What do you think the scariest part of Halloween is? The costumes? Or the haunted houses? Or possibly the prospect of having to clean up your front yard after the neighbor kids toilet paper everything?
While all of these things are scary in their own right, they pale in comparison to the fear of navigating Halloween with a peanut allergy... or a child with a peanut allergy. The 3 million people in the United States that suffer from peanut allergies must always have their guard up, but on Halloween, that restlessness reaches its peak.
Here are four things you can do to make Halloween a little safer, and a lot more enjoyable, for trick-or-treaters with peanut allergies.
1. Understand Peanut Allergies
There is a lot to know when it comes to peanut allergies.
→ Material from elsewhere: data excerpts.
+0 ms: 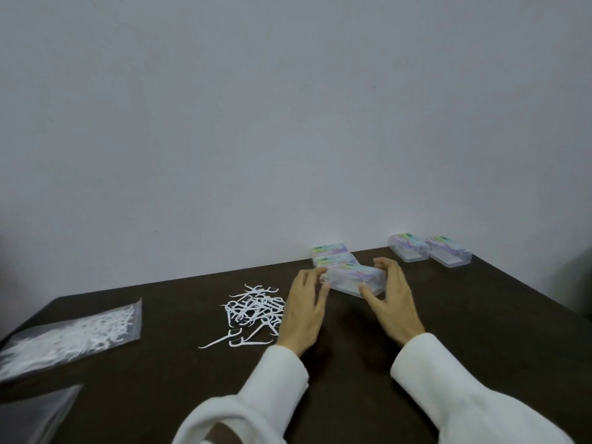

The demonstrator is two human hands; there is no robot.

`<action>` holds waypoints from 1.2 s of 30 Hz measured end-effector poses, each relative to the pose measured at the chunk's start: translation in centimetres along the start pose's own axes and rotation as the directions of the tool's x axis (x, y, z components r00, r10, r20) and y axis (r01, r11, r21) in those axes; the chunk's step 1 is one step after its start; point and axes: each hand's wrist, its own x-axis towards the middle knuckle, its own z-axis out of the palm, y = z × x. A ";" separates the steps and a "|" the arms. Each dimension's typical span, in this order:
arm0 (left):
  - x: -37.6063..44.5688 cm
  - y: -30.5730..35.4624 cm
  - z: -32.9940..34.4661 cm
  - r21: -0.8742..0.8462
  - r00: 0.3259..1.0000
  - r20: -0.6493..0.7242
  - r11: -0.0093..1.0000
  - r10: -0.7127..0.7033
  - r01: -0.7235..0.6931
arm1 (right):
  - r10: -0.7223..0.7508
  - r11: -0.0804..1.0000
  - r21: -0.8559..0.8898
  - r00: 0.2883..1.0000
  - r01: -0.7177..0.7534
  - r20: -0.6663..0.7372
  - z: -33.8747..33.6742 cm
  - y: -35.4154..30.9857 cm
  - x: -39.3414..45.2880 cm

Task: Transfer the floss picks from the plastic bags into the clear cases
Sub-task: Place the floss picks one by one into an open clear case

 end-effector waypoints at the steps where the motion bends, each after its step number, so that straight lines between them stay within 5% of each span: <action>1: -0.1 -0.1 -0.3 0.065 0.999 -0.003 0.996 0.053 -0.053 | -0.009 1.000 0.030 1.000 0.009 0.008 0.4 -0.2 -0.2; 7: -1.0 -0.2 -1.0 0.353 0.961 0.075 0.894 0.265 -0.274 | -0.026 0.992 0.123 0.999 0.021 0.037 1.5 -0.8 -0.9; 16: -0.5 -0.6 -0.8 0.612 0.874 0.156 0.649 0.461 -0.452 | -0.053 0.999 0.002 0.993 0.053 0.103 1.0 -0.8 -1.4; 22: -0.7 -0.2 -0.4 0.765 0.869 0.165 0.495 0.467 -0.411 | -0.088 0.996 0.005 0.995 0.087 0.052 0.8 -1.1 -1.4; 26: -0.7 0.1 -0.3 0.799 0.877 0.108 0.484 0.469 -0.358 | -0.105 0.994 0.026 0.993 0.103 0.048 0.8 -1.6 -1.6; 32: -0.6 0.0 -0.7 0.775 0.950 0.029 0.594 0.312 -0.218 | -0.186 0.972 -0.115 0.968 0.207 0.168 1.0 -1.7 -1.8; 36: -0.7 0.0 -0.9 0.758 0.968 -0.028 0.636 0.248 -0.141 | -0.135 0.985 -0.074 0.969 0.153 0.206 1.1 -1.5 -1.9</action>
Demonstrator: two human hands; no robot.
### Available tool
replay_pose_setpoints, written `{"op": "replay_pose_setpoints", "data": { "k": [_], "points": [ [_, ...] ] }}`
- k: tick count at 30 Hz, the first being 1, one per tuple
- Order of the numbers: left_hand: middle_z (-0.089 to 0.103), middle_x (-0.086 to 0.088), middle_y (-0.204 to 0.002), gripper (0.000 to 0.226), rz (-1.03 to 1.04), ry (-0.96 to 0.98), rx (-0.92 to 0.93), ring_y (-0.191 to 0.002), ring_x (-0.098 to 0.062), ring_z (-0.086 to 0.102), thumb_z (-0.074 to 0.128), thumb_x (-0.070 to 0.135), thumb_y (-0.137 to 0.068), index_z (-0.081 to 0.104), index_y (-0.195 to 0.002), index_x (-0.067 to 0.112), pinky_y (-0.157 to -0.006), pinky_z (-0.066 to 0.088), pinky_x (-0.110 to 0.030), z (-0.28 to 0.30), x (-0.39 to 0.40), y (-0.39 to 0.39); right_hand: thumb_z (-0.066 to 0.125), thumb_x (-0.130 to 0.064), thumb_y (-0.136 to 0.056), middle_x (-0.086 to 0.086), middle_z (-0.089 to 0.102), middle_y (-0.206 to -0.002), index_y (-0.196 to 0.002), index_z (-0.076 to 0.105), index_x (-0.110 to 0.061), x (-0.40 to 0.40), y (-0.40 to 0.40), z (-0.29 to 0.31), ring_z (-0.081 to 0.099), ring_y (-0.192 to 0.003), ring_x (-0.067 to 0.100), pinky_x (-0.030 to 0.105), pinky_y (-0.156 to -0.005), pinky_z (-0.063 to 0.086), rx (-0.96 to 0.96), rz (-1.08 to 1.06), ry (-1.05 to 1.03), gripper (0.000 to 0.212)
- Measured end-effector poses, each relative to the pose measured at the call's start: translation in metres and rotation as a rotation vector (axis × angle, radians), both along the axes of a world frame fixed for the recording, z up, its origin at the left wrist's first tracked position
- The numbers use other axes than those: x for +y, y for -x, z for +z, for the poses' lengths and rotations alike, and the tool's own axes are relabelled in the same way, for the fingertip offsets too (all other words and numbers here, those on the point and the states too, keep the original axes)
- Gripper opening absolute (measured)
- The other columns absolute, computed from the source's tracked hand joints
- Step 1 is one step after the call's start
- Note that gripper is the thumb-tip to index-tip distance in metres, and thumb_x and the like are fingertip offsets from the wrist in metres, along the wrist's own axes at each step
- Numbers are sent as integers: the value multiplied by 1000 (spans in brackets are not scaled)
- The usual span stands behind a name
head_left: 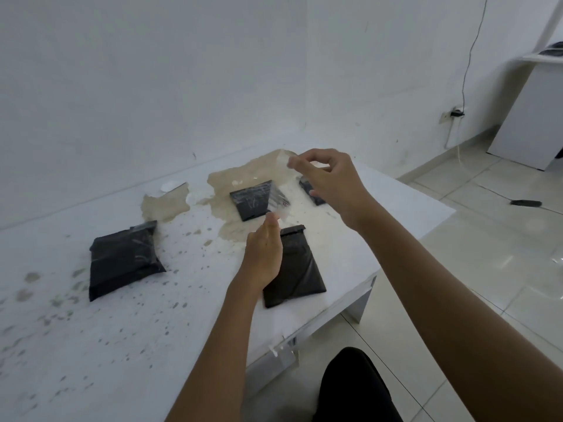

What are the symptoms of someone going into anaphylactic shock? Can someone have an attack if there is peanut dust in the air? Can my organization be liable if someone has an attack on premises? How do you treat someone that might be experiencing a peanut allergy attack?
I encourage you to take a look at our Peanut Allergy Precautions article to learn more about peanut allergies.
2. Emphasize the Other Aspects of Halloween
If your organization has events planned to celebrate Halloween you may want to think about how much of an emphasis is being placed on trick-or-treating and candy. By emphasizing other aspects of Halloween like costume parties and pumpkin carving contests, peanut allergy sufferers will feel more included in the celebration, and, more importantly, young kids with allergies will have other distractions that prevent them from taking unnecessary dietary risks. After all, even the most disciplined child with peanut allergies would be tempted if all of their friends spent the whole day munching on Snickers bars and Reeses peanut butter cups.
3. Avoid Homemade Foods
Homemade baked goods are often a staple of office parties and community get togethers. Unfortunately, these items can be extremely dangerous for peanut allergy sufferers... especially young kids. They may ask, "Does this have peanuts in it?", and it is possible the recipe didn't call for any peanuts. But what if the rolling pin used had peanut residue on it? Or what if one of the ingredients was prepared in a factory somewhere that also handles nuts?
Completely preventing homemade foods may be difficult, so as a backup, efforts should be made to ensure peanut allergy sufferers don't take any unnecessary risks. Instruct bake sale coordinators or office staff to make no guarantees regarding the ingredients of homemade foods. If you're interested, you can read more about one mom's trepidation when it comes to her child eating homemade food.
4. Offer a Candy Swap for Kids
This idea was borrowed from the Nut-Free Mom Blog mentioned above. On Halloween she swaps her child's peanut-filled treats with other goodies like chapstick, stickers, safe candy, etc. This could make for an incredible event for a youth-focused organization like a YMCA or Boys and Girls Club.
Kids could show up a few days after Halloween and swap their candy for little toys and prizes. Something tells me local dentists would love to get involved!